## EXERCISE GOAL
Find the line containing "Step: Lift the" in the records below. Copy exactly that line and each one after it, ending at the line containing "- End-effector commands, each", and nothing more.

Records contained in a dataset
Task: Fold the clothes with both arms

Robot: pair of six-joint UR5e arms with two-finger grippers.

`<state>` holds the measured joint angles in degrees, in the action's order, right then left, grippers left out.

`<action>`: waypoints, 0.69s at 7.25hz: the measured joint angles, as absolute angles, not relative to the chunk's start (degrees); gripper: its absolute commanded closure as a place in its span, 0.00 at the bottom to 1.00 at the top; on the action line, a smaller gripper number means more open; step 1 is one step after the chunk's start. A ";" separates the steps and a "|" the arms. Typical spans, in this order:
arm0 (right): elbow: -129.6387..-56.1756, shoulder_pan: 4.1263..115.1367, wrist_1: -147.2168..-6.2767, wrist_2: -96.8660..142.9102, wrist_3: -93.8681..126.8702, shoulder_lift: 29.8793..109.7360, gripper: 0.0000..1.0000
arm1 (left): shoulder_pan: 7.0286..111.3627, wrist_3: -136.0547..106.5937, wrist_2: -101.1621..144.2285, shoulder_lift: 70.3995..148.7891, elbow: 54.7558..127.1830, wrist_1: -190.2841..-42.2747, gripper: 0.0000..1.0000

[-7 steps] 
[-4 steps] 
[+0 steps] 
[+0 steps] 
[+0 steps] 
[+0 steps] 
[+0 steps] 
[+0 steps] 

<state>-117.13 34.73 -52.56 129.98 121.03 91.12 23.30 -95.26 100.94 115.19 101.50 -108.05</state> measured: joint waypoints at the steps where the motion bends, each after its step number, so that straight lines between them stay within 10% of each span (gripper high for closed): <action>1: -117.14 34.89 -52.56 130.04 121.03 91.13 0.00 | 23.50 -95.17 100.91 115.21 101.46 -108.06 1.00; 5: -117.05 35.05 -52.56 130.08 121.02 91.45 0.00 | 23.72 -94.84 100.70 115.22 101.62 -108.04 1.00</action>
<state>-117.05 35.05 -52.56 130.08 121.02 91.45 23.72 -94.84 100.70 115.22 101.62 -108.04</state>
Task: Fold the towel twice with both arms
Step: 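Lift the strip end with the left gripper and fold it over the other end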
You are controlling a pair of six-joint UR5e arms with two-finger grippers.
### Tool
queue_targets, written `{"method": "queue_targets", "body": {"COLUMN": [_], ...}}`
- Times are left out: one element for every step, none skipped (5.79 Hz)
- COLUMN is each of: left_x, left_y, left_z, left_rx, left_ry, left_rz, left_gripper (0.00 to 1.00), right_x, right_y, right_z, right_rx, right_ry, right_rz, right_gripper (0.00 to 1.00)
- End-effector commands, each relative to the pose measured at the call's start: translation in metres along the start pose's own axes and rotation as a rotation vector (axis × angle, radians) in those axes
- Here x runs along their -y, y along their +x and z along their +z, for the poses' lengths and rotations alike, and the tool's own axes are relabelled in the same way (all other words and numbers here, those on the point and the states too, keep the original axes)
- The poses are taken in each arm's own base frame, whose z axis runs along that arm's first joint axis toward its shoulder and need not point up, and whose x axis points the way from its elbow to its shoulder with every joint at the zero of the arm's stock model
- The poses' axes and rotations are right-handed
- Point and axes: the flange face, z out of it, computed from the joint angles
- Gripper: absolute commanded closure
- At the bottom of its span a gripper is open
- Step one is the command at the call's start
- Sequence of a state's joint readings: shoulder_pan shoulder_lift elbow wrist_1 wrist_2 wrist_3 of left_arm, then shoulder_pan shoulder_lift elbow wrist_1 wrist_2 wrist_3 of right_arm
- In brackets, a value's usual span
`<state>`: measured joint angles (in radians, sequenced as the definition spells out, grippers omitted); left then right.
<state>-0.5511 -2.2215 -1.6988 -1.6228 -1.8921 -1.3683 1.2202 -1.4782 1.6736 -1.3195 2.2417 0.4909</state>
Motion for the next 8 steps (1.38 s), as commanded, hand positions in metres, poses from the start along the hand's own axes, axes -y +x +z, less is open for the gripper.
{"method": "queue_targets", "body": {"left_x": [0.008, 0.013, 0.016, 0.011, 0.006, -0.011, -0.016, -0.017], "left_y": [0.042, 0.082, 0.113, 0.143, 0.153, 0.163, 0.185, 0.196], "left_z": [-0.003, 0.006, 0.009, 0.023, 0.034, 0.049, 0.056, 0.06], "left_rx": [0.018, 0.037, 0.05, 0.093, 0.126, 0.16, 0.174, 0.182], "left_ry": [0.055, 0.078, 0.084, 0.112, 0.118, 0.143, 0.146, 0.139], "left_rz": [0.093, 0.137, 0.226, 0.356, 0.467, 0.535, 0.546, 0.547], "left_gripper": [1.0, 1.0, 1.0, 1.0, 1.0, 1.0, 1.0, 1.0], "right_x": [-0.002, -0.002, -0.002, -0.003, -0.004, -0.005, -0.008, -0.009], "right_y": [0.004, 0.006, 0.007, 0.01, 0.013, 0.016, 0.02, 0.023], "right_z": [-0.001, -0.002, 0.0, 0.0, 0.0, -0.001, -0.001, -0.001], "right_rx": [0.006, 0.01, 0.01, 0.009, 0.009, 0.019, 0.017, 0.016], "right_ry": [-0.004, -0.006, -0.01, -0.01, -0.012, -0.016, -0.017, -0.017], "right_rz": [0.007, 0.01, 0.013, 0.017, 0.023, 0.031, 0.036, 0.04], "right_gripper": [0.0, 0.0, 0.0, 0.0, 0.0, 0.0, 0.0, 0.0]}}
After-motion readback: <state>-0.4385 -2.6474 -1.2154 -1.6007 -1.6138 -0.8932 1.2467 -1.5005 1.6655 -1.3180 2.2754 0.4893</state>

## PROBLEM SOLUTION
Step: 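Lift the strip end with the left gripper and fold it over the other end
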You are controlling a pair of six-joint UR5e arms with two-finger grippers.
### Tool
queue_targets, written `{"method": "queue_targets", "body": {"COLUMN": [_], ...}}`
- Times are left out: one element for every step, none skipped (5.79 Hz)
- COLUMN is each of: left_x, left_y, left_z, left_rx, left_ry, left_rz, left_gripper (0.00 to 1.00), right_x, right_y, right_z, right_rx, right_ry, right_rz, right_gripper (0.00 to 1.00)
- End-effector commands, each relative to the pose measured at the call's start: translation in metres along the start pose's own axes and rotation as a rotation vector (axis × angle, radians) in those axes

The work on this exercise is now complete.